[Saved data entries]
- - -

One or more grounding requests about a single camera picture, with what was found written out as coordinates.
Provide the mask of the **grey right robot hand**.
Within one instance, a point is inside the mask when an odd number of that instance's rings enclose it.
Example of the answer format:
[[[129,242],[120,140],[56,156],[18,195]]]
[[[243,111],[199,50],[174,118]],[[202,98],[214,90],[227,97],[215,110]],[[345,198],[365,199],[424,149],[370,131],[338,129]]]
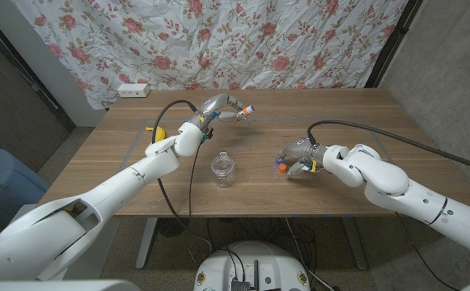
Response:
[[[299,138],[288,143],[285,148],[277,153],[276,159],[284,162],[287,158],[295,158],[296,162],[288,168],[287,177],[292,178],[302,172],[318,172],[324,169],[323,157],[327,150],[320,143],[311,144],[308,137]]]

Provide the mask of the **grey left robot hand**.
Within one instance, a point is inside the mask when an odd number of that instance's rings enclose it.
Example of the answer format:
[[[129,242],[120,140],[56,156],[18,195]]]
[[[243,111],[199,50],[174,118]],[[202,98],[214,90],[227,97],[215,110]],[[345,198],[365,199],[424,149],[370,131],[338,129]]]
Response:
[[[226,105],[232,106],[235,112],[221,112]],[[252,105],[246,107],[236,97],[222,93],[207,99],[188,122],[203,130],[215,118],[220,121],[245,120],[254,111]]]

- - -

_WHAT TO PRODUCE:_ Reproduce the records above from their first line to the line bearing "Provide the mask of the **grey left", both ends included, leaving every picture out.

_ANSWER SECTION:_
One or more grounding requests about a single camera picture, with what was found written out as coordinates.
Provide the mask of the **grey right robot hand**.
Within one instance, a point is inside the mask when an odd number of that instance's rings enclose it.
Example of the answer format:
[[[129,242],[120,140],[56,156],[18,195]]]
[[[243,111],[199,50],[174,118]],[[202,98],[214,90],[227,97],[215,110]],[[345,198],[365,199],[424,149],[370,131],[338,129]]]
Response:
[[[299,138],[288,143],[285,148],[277,153],[276,159],[284,162],[287,158],[295,158],[296,162],[288,168],[287,177],[292,178],[302,172],[318,172],[324,169],[323,157],[327,150],[320,143],[311,144],[308,137]]]

Provide the mask of the **grey left robot hand**.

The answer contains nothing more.